● The problem
Retype all of the data that follows, line for line.

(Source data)

- Opening Delimiter -

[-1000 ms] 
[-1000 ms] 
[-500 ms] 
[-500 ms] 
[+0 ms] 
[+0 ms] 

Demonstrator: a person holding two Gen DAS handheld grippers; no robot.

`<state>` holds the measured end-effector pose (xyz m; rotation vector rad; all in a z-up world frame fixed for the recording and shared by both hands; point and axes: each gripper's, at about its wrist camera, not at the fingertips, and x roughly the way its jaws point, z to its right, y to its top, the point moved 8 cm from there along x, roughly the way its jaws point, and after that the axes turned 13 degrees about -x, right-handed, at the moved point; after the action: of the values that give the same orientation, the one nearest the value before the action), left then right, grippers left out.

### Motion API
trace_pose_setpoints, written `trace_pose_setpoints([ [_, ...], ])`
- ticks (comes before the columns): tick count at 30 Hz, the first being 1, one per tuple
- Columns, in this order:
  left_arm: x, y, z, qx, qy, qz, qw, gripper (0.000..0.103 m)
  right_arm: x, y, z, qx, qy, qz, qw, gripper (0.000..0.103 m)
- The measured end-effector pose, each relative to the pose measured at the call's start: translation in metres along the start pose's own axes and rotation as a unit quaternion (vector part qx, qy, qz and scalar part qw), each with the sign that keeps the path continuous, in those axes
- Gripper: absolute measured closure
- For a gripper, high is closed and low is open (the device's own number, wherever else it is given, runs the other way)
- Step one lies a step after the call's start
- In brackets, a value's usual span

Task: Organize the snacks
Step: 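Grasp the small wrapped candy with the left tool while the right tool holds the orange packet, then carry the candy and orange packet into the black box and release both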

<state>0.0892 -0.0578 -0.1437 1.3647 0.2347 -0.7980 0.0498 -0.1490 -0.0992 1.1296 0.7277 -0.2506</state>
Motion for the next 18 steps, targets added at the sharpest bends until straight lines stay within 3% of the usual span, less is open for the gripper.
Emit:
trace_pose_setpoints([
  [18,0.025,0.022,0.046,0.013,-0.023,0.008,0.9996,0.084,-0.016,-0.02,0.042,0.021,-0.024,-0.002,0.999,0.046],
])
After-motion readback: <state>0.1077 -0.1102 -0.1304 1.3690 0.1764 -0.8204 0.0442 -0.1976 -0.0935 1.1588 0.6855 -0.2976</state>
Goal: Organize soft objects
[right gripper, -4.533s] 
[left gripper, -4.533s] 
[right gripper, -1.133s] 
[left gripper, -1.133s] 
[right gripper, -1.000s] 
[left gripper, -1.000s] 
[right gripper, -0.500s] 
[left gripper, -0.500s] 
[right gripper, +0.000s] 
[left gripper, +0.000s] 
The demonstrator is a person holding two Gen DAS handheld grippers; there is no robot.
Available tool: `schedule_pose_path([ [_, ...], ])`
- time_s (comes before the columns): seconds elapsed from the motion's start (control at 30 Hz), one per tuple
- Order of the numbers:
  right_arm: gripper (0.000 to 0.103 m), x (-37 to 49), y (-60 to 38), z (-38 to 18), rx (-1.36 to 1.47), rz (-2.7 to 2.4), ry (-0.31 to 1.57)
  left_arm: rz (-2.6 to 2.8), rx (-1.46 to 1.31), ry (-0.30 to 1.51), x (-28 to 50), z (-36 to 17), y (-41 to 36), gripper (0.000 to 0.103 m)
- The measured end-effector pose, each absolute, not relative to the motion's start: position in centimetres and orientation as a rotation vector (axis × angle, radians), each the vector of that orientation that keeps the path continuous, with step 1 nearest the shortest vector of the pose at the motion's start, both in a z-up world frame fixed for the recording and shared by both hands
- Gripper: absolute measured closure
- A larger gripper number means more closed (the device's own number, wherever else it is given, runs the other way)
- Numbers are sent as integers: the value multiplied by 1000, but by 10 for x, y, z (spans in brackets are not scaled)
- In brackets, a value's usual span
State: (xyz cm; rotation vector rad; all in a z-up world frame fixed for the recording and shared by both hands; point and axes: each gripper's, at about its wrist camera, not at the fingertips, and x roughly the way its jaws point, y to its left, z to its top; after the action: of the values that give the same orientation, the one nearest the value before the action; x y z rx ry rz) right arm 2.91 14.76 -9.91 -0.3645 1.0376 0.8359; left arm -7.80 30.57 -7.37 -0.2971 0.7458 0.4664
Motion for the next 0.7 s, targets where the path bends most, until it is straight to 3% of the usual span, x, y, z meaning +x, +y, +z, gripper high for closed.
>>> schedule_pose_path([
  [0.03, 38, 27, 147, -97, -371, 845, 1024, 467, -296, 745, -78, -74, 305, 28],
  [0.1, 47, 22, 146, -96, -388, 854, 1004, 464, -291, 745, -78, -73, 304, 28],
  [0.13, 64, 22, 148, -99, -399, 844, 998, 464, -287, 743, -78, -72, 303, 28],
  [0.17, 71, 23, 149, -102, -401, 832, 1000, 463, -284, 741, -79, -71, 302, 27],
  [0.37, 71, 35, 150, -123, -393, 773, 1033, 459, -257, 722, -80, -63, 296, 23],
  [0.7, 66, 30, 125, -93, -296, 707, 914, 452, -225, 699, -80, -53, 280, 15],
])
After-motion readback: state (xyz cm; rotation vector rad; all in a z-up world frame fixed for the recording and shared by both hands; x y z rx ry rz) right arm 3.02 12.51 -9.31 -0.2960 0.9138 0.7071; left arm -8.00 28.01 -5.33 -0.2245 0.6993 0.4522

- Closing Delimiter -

● Exercise answer
[-1000 ms] 
[-1000 ms] 
[-500 ms] 
[-500 ms] 
[+0 ms] 
[+0 ms] 

Demonstrator: a person holding two Gen DAS handheld grippers; no robot.

`<state>` holds the measured end-effector pose (xyz m; rotation vector rad; all in a z-up world frame fixed for the recording and shared by both hands; point and axes: each gripper's, at about its wrist camera, not at the fingertips, and x roughly the way its jaws point, z to its right, y to its top, the point moved 8 cm from there along x, roughly the way its jaws point, and after that the axes turned 13 degrees about -x, right-handed, at the moved point; after the action: of the values that give the same orientation, the one nearest the value before the action), left then right, grippers left out.

### Motion API
trace_pose_setpoints, written `trace_pose_setpoints([ [_, ...], ])`
- ticks (comes before the columns): tick count at 30 Hz, the first being 1, one per tuple
- Columns, in this order:
  left_arm: x, y, z, qx, qy, qz, qw, gripper (0.000..0.103 m)
  right_arm: x, y, z, qx, qy, qz, qw, gripper (0.000..0.103 m)
- The measured end-effector pose, each relative to the pose measured at the call's start: translation in metres along the start pose's own axes and rotation as a unit quaternion (vector part qx, qy, qz and scalar part qw), each with the sign that keeps the path continuous, in those axes
- Gripper: absolute measured closure
- For a gripper, high is closed and low is open (the device's own number, wherever else it is given, runs the other way)
- Step one lies a step after the call's start
- In brackets, a value's usual span

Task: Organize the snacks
Step: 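Grasp the small wrapped candy with the left tool while the right tool holds the orange packet, then carry the candy and orange packet into the black box and release both
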
<state>0.0892 -0.0578 -0.1437 1.3647 0.2347 -0.7980 0.0498 -0.1490 -0.0992 1.1296 0.7277 -0.2506</state>
Motion for the next 18 steps, targets added at the sharpest bends until straight lines stay within 3% of the usual span, less is open for the gripper.
Emit:
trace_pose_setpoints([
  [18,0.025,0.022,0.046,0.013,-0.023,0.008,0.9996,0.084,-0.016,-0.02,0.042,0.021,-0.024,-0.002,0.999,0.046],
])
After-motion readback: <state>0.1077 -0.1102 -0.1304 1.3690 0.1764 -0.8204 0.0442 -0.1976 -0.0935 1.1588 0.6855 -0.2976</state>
Goal: Organize soft objects
[right gripper, -4.533s] 
[left gripper, -4.533s] 
[right gripper, -1.133s] 
[left gripper, -1.133s] 
[right gripper, -1.000s] 
[left gripper, -1.000s] 
[right gripper, -0.500s] 
[left gripper, -0.500s] 
[right gripper, +0.000s] 
[left gripper, +0.000s] 
The demonstrator is a person holding two Gen DAS handheld grippers; there is no robot.
Available tool: `schedule_pose_path([ [_, ...], ])`
- time_s (comes before the columns): seconds elapsed from the motion's start (control at 30 Hz), one per tuple
- Order of the numbers:
  right_arm: gripper (0.000 to 0.103 m), x (-37 to 49), y (-60 to 38), z (-38 to 18), rx (-1.36 to 1.47), rz (-2.7 to 2.4), ry (-0.31 to 1.57)
  left_arm: rz (-2.6 to 2.8), rx (-1.46 to 1.31), ry (-0.30 to 1.51), x (-28 to 50), z (-36 to 17), y (-41 to 36), gripper (0.000 to 0.103 m)
- The measured end-effector pose, each absolute, not relative to the motion's start: position in centimetres and orientation as a rotation vector (axis × angle, radians), each the vector of that orientation that keeps the path continuous, with step 1 nearest the shortest vector of the pose at the motion's start, both in a z-up world frame fixed for the recording and shared by both hands
- Gripper: absolute measured closure
- A larger gripper number means more closed (the device's own number, wherever else it is given, runs the other way)
- Numbers are sent as integers: the value multiplied by 1000, but by 10 for x, y, z (spans in brackets are not scaled)
- In brackets, a value's usual span
State: (xyz cm; rotation vector rad; all in a z-up world frame fixed for the recording and shared by both hands; point and axes: each gripper's, at about its wrist camera, not at the fingertips, and x roughly the way its jaws point, y to its left, z to its top; after the action: of the values that give the same orientation, the one nearest the value before the action; x y z rx ry rz) right arm 2.91 14.76 -9.91 -0.3645 1.0376 0.8359; left arm -7.80 30.57 -7.37 -0.2971 0.7458 0.4664
Motion for the next 0.7 s, targets where the path bends most, until it is straight to 3% of the usual span, x, y, z meaning +x, +y, +z, gripper high for closed.
>>> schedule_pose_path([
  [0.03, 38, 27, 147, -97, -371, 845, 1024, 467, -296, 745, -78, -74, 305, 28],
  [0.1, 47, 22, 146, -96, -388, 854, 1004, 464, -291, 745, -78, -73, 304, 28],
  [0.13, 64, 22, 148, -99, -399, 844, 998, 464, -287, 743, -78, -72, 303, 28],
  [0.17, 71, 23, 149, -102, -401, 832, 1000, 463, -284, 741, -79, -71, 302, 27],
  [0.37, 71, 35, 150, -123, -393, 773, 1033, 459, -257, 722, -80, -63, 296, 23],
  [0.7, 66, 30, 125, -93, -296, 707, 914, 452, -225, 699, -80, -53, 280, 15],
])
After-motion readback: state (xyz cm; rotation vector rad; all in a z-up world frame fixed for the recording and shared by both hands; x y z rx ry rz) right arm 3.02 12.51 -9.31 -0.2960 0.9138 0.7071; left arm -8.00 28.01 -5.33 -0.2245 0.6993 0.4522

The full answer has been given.